Following on from the huge success of Association for Science and Discovery Centre’s (ASDC) Destination Space, which engaged over 730,000 children and adults with Tim Peake’s mission to the International Space Station, the UK Space Agency is supporting ASDC to create new space resources and to work with five UK science centres and museums to deliver space activities in 2018.
Destination Space is a national STEM programme created and run by ASDC and funded by the UK Space Agency. The first phase of this national programme ran from 2014 to 2017 and engaged, inspired and involved families with school-age children, school groups and teachers, and communities across the UK with the amazing stories, science and achievements of human spaceflight and Tim Peake’s Principia mission. Overall 733,017 children and adults took part in this ASDC programme in the first 15 months of delivery and many more continue to do so today.
This new six month programme builds on all this training, knowledge and enthusiasm for space science and exploration currently in science centres across the UK, and ensures delivery of this content continues well into the future. Specifically, this programme will focus on celebrating the science and engineering of the new James Webb Space Telescope (JWST) and the new Mars rover for the ExoMars mission, and will introduce satellite applications and the plans to enable space launches from the UK. It also will develop content more widely that can be used by multiple partners and ASDC in future projects around space science.
The programme will invite applications in January from the twenty Science and Discovery Centres and Museums around the UK that delivered Destination Space 1 – from Eden in Cornwall to the Scottish Science Centres, and from W5 in Belfast to the Science Museum in London. Five centres will be selected, and they will be trained in March to run this cutting-edge schools and families programme across 2018 and into the future.

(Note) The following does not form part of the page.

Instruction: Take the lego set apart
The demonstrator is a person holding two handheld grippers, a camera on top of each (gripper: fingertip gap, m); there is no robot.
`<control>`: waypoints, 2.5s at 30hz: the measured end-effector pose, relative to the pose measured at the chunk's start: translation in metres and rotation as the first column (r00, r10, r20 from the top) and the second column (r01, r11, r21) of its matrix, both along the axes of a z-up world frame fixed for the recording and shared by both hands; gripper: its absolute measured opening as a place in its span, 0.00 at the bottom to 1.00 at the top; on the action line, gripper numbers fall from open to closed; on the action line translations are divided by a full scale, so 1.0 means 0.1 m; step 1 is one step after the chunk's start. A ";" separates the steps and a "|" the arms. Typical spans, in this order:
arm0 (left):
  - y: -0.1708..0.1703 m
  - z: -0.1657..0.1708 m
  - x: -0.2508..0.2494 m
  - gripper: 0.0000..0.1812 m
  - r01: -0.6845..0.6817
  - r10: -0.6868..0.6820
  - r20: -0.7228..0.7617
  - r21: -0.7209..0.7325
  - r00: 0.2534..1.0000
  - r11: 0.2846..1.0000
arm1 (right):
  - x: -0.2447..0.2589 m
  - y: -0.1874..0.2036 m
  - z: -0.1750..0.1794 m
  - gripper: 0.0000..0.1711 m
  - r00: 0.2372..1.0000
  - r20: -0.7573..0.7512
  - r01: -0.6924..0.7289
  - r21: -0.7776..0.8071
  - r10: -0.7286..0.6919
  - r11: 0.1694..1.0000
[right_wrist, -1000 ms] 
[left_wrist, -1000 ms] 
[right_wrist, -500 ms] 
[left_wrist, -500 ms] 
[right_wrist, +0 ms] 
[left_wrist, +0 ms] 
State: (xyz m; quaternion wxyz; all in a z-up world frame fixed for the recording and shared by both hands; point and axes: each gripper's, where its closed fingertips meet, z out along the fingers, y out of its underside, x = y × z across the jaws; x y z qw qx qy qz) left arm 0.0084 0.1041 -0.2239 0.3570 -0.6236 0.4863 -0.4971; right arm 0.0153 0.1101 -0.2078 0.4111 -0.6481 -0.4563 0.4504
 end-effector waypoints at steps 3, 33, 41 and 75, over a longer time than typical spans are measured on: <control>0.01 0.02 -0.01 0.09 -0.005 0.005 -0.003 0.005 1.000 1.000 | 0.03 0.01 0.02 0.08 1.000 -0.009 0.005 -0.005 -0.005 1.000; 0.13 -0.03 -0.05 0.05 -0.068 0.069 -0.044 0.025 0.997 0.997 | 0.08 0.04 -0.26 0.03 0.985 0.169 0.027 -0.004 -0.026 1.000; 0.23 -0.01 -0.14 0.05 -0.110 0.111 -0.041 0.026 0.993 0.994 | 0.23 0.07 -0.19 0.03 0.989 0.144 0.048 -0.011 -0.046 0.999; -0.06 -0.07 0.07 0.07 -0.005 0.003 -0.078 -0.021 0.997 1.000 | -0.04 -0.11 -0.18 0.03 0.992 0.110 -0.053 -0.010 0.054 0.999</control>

This programme will be directed and managed by the UK Association for Science and Discovery Centres who have considerable experience managing national strategic multi-partner science engagement programmes. The activities and events will be delivered in collaboration with science centres with expertise in engaging the public with space science, along with specialist expertise from researchers and UK Space Agency partners. This exciting new programme runs from 16 October 2017 until 31 March 2018.